Iraq prepares for poll in shadow of militant threats

Election to be held amid increasing bloodshed and sectarian violence

Ubiquitous campaign posters prior to Iraq’s parliamentary elections in Sulaimaniya, in the Kurdistan region of Iraq. Voters go to the polls today in Iraq’s first nationwide election since the withdrawal of US forces at the end of 2011. Photograph: Yahya Ahmad/Reuters
Ubiquitous campaign posters prior to Iraq’s parliamentary elections in Sulaimaniya, in the Kurdistan region of Iraq. Voters go to the polls today in Iraq’s first nationwide election since the withdrawal of US forces at the end of 2011. Photograph: Yahya Ahmad/Reuters

Snipers line the rooftops across Fallujah, waiting for a chance to shoot at government soldiers, should they try to invade. Homes have been wired to explode, too, just in case the government rushes the city. And roads have been studded with countless steel-plated bombs, of the type that killed so many US soldiers here.

Fallujah – and greater Anbar province – perhaps more than any other locale in Iraq, embodies the extreme lengths the United States went to tame a bloody insurgency unleashed by its invasion. But now, much of the region is again beyond the authority of the central government and firmly in the control of the Islamist State of Iraq and the Levant, a jihadist group that is so radical it has broken with al-Qaeda, in part because it insisted on being allowed to indiscriminately kill the Shia.

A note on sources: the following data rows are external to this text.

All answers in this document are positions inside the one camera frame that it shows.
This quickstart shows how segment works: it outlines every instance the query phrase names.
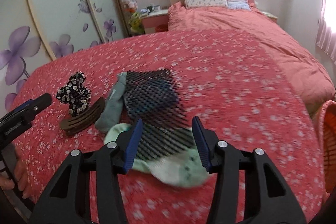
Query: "pink curtain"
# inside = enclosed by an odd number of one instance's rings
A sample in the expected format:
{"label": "pink curtain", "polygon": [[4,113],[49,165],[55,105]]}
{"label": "pink curtain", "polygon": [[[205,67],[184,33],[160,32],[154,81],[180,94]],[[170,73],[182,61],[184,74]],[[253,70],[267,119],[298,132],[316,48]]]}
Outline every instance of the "pink curtain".
{"label": "pink curtain", "polygon": [[322,0],[316,45],[336,64],[336,0]]}

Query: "black floral scrunchie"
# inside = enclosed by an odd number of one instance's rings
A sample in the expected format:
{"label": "black floral scrunchie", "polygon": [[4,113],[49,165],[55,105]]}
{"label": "black floral scrunchie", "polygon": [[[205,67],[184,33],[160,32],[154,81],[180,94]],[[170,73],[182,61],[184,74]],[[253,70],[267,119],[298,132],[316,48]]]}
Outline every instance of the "black floral scrunchie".
{"label": "black floral scrunchie", "polygon": [[83,113],[89,106],[91,90],[83,86],[85,79],[84,74],[78,71],[57,91],[56,99],[63,104],[69,104],[69,114],[72,117]]}

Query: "purple flower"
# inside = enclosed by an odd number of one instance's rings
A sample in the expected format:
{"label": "purple flower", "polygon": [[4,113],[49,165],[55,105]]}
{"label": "purple flower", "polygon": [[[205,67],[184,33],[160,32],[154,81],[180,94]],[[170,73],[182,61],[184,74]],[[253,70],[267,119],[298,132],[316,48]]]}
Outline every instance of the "purple flower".
{"label": "purple flower", "polygon": [[117,31],[116,26],[114,26],[113,24],[114,24],[113,19],[104,22],[104,28],[107,30],[106,32],[107,37],[112,37],[112,33],[115,33]]}
{"label": "purple flower", "polygon": [[91,42],[90,48],[98,46],[100,44],[104,44],[101,39],[99,39],[99,43],[96,40],[94,40],[94,41]]}
{"label": "purple flower", "polygon": [[12,104],[14,102],[14,99],[16,98],[17,94],[21,90],[23,84],[26,82],[26,79],[22,79],[16,83],[16,93],[9,93],[6,96],[5,99],[5,107],[7,111],[11,110]]}
{"label": "purple flower", "polygon": [[39,37],[27,37],[30,32],[30,27],[22,26],[15,29],[8,39],[9,50],[0,52],[0,70],[7,64],[6,85],[13,85],[25,73],[26,62],[23,57],[32,57],[38,53],[41,47],[41,40]]}
{"label": "purple flower", "polygon": [[[79,7],[79,13],[80,12],[84,12],[86,14],[90,13],[89,5],[87,4],[87,2],[85,0],[81,0],[81,3],[78,4],[78,7]],[[92,5],[92,8],[94,10],[96,9],[96,4],[95,3]]]}
{"label": "purple flower", "polygon": [[84,26],[83,26],[83,32],[85,32],[89,27],[89,24],[85,23]]}
{"label": "purple flower", "polygon": [[69,41],[70,41],[70,35],[62,34],[59,37],[58,44],[55,41],[49,43],[56,58],[60,58],[74,52],[74,46],[71,44],[68,45]]}

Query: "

That reality, which the government appears powerless to remedy, offers a sobering postscript to the US war and a volatile backdrop to national elections scheduled for today. The vote will be Iraq’s first nationwide election since the withdrawal of US forces at the end of 2011, and it is clear it will he held amid spiralling violence and sectarian bloodletting. On Monday, six suicide bombers struck polling sites around the country as security force members voted, killing at least 27 people, said officials.

The greater fear, though, is that there is no way back this time, that the sectarian division of the nation will become entrenched as the government concentrates its forces on protecting its seat of power in Baghdad. With fighting in Abu Ghraib, on the western edge of Baghdad, the government recently shut down the local prison. Insurgents have gained strength in Salahuddin province, to the north of Baghdad, and in Diyala province, northeast of the capital.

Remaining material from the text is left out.